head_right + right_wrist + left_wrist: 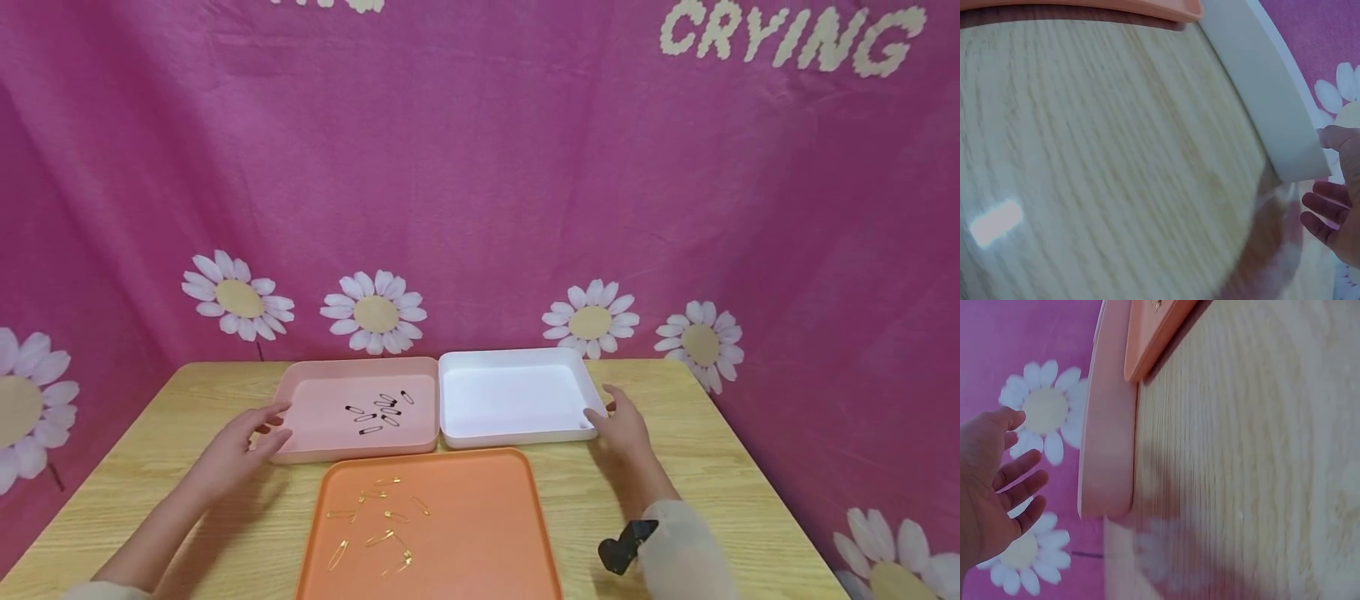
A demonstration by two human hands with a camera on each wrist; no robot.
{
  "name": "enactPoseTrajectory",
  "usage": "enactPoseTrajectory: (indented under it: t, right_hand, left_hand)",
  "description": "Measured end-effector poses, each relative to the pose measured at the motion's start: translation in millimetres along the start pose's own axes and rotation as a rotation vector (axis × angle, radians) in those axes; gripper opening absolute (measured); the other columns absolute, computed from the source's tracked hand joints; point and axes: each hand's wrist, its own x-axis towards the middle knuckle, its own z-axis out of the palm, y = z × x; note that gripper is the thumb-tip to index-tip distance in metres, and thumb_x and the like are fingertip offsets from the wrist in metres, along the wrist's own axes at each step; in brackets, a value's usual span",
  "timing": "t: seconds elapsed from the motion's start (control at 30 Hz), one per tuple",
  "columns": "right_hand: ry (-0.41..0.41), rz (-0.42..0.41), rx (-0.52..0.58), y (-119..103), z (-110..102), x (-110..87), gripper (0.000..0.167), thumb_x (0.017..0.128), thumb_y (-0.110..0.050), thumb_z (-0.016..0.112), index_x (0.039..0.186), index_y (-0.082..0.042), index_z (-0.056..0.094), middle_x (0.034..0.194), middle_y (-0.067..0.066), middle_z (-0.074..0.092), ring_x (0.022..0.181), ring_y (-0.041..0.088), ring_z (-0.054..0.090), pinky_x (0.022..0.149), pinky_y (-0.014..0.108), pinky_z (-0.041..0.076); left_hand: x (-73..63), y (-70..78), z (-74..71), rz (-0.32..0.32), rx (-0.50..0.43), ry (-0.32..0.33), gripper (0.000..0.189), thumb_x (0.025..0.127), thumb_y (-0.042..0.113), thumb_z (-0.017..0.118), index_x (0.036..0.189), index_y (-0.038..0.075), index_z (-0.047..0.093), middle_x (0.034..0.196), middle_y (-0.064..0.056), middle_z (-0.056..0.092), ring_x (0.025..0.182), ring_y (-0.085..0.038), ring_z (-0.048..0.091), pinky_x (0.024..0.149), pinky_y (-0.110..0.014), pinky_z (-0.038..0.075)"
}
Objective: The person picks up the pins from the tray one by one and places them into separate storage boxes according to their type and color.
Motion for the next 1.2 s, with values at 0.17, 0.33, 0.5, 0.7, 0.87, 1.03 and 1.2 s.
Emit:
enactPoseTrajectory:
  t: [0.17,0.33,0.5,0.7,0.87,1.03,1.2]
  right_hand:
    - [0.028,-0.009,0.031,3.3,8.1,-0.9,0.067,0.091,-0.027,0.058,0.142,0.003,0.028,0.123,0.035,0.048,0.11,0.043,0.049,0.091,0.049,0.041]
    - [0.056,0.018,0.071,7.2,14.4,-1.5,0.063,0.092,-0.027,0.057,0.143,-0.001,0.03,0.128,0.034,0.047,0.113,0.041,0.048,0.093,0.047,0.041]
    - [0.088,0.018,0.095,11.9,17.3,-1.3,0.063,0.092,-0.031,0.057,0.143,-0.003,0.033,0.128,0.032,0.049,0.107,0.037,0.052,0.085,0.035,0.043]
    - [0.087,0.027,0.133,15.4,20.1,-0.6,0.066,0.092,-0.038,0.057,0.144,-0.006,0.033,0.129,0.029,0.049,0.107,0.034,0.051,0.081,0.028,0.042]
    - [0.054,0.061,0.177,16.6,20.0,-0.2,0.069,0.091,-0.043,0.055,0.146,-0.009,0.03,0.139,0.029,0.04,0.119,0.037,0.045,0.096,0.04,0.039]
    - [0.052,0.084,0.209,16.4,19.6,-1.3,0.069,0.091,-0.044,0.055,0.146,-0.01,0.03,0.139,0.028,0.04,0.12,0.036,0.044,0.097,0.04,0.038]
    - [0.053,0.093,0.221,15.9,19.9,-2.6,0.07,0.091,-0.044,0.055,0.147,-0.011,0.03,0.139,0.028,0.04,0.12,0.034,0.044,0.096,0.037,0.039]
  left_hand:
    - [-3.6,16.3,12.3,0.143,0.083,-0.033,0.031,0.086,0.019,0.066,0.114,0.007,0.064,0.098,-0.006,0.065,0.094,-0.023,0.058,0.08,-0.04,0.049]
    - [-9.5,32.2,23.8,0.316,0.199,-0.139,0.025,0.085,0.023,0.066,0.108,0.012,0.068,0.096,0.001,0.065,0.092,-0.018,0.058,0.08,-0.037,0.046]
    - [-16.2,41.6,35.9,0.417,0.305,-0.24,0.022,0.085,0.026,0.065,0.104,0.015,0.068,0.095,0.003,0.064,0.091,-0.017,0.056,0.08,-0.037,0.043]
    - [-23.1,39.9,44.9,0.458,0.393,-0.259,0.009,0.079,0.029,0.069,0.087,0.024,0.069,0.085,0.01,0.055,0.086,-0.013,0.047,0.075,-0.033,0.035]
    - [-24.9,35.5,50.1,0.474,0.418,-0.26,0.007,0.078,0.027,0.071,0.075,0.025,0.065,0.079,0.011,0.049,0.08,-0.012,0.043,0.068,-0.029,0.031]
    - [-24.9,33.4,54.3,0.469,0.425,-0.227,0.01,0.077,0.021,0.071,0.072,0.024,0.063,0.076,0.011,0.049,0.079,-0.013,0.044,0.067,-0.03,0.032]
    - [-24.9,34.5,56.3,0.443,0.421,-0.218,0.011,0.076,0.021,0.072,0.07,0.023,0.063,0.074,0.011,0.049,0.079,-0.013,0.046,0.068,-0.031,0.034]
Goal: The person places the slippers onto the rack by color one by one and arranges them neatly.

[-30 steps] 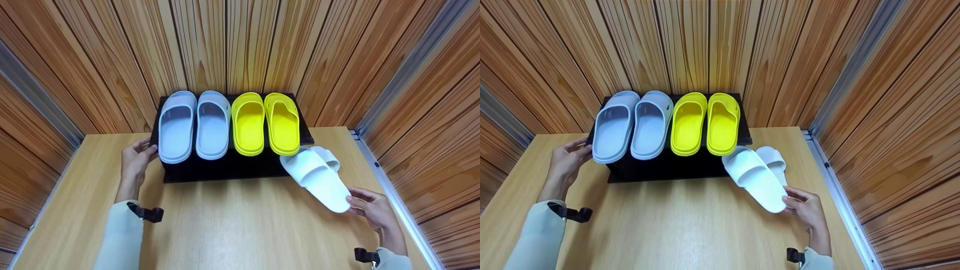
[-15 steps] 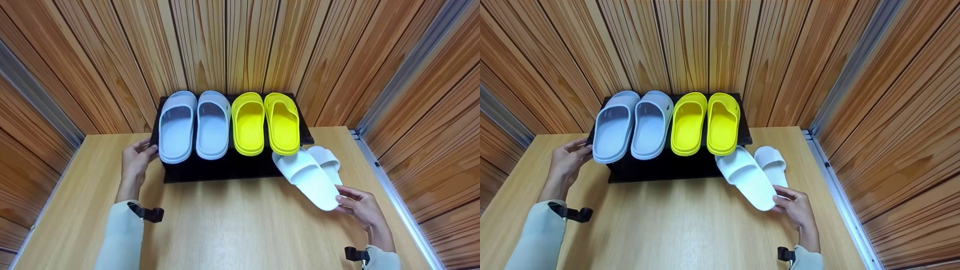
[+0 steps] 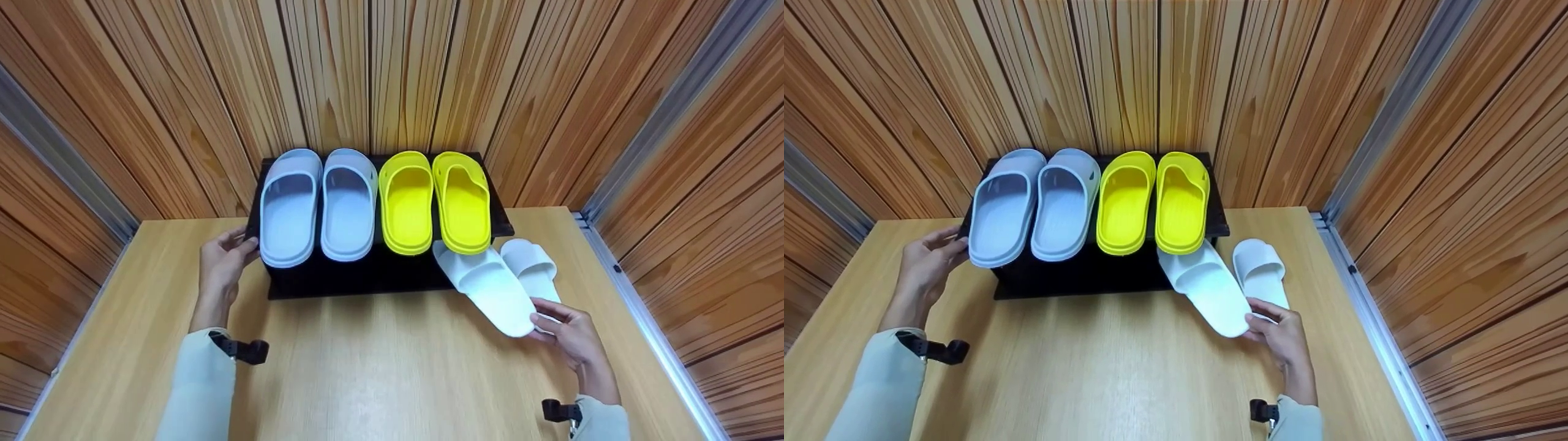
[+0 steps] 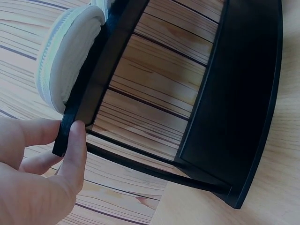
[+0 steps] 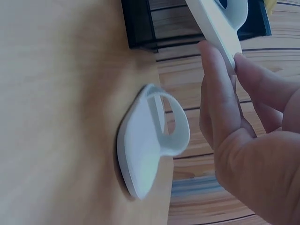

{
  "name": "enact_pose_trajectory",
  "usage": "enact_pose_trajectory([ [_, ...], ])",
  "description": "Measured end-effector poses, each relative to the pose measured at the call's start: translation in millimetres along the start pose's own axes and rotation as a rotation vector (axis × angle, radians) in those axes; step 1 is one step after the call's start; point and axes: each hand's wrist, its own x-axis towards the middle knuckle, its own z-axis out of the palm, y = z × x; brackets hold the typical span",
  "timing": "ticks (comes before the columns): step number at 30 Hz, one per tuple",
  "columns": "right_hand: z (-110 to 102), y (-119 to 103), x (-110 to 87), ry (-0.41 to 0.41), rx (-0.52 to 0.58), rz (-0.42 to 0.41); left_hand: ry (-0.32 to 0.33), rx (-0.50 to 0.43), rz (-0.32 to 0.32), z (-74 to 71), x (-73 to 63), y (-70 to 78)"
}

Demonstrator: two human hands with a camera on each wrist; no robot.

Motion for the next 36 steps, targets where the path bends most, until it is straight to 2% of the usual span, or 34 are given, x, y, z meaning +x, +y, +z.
enact_pose_trajectory([
  [8,18,5,7.8,0.033,0.030,0.014,-0.005,0.024,-0.018,-0.9,-1.5,1.8],
  [18,52,18,17.9,0.145,0.198,-0.023,-0.013,0.054,-0.026,-0.6,-2.3,3.9],
  [23,65,23,22.2,0.152,0.226,0.002,-0.018,0.063,-0.024,-0.4,-2.3,3.6],
  [30,85,26,30.4,0.166,0.262,0.016,0.008,0.000,0.008,0.5,-0.5,-1.4],
  [36,99,33,38.2,0.185,0.342,0.031,0.007,0.018,0.001,-0.4,-0.8,0.1],
])
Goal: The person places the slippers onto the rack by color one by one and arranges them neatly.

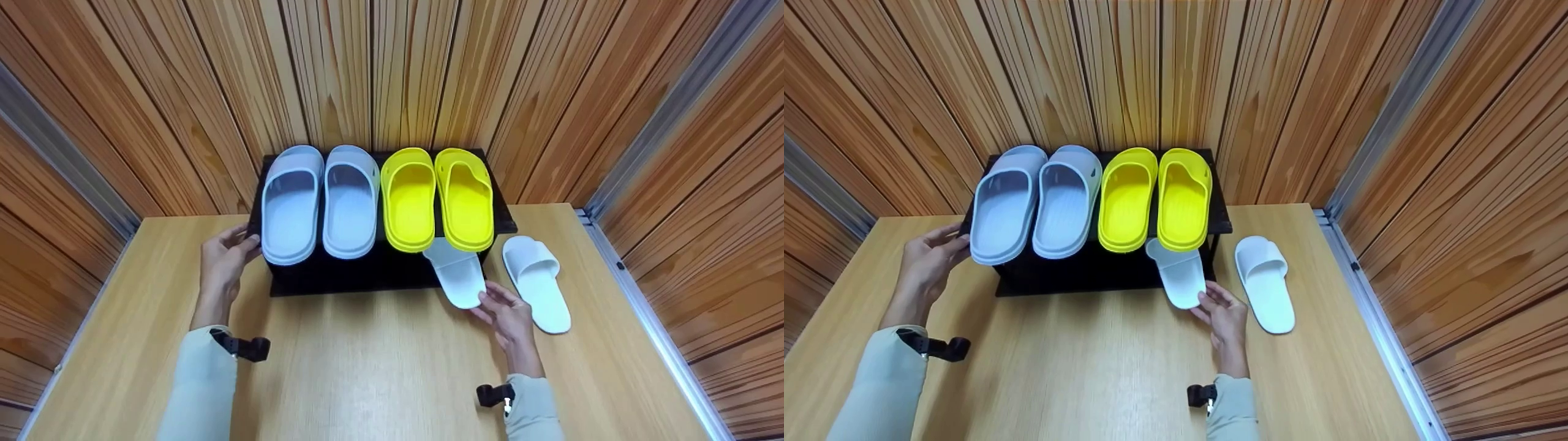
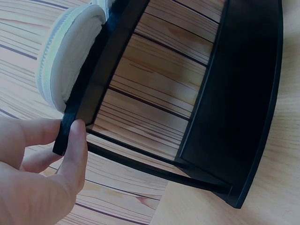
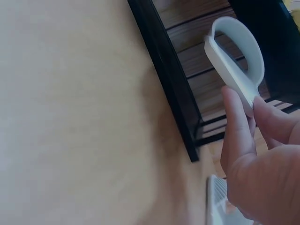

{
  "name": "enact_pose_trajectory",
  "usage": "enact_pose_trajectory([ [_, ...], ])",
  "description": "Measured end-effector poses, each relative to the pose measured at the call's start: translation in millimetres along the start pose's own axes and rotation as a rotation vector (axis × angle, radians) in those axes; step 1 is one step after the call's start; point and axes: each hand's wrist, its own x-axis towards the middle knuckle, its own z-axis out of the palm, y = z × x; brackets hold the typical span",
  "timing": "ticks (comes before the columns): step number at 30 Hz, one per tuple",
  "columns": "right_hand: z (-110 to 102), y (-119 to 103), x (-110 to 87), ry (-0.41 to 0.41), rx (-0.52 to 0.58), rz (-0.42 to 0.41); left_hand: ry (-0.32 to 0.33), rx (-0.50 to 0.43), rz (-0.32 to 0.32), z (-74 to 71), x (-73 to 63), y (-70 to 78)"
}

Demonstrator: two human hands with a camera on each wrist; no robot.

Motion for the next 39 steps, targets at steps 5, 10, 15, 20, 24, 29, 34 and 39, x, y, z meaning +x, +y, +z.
enact_pose_trajectory([
  [5,6,6,6.1,0.031,0.051,0.011,-0.015,0.007,-0.009,-1.3,-0.9,1.6],
  [10,11,8,15.8,0.046,0.090,0.040,-0.010,0.006,-0.010,-1.9,-0.9,1.8],
  [15,13,8,24.6,0.064,0.115,0.048,-0.009,-0.010,-0.006,-0.9,0.1,0.6],
  [20,13,10,30.7,0.063,0.103,0.039,-0.004,-0.018,0.004,-1.2,-0.4,-0.2],
  [24,13,13,33.0,0.075,0.121,0.043,-0.006,-0.007,0.007,-1.0,-0.5,-0.3],
  [29,15,16,34.2,0.117,0.124,0.063,-0.012,0.000,-0.002,0.4,0.6,0.7],
  [34,21,18,37.3,0.164,0.047,0.030,-0.010,-0.006,-0.001,-0.8,1.4,1.4],
  [39,25,21,41.2,0.239,-0.015,0.002,-0.014,-0.003,-0.007,-1.5,0.6,0.6],
])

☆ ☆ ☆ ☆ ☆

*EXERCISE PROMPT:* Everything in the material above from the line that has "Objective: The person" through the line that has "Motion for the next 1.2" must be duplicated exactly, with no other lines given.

*SOLUTION FOR THIS PROBLEM:*
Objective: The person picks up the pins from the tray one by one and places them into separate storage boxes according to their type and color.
Motion for the next 1.2 s, with values at 0.17, 0.33, 0.5, 0.7, 0.87, 1.03 and 1.2 s.

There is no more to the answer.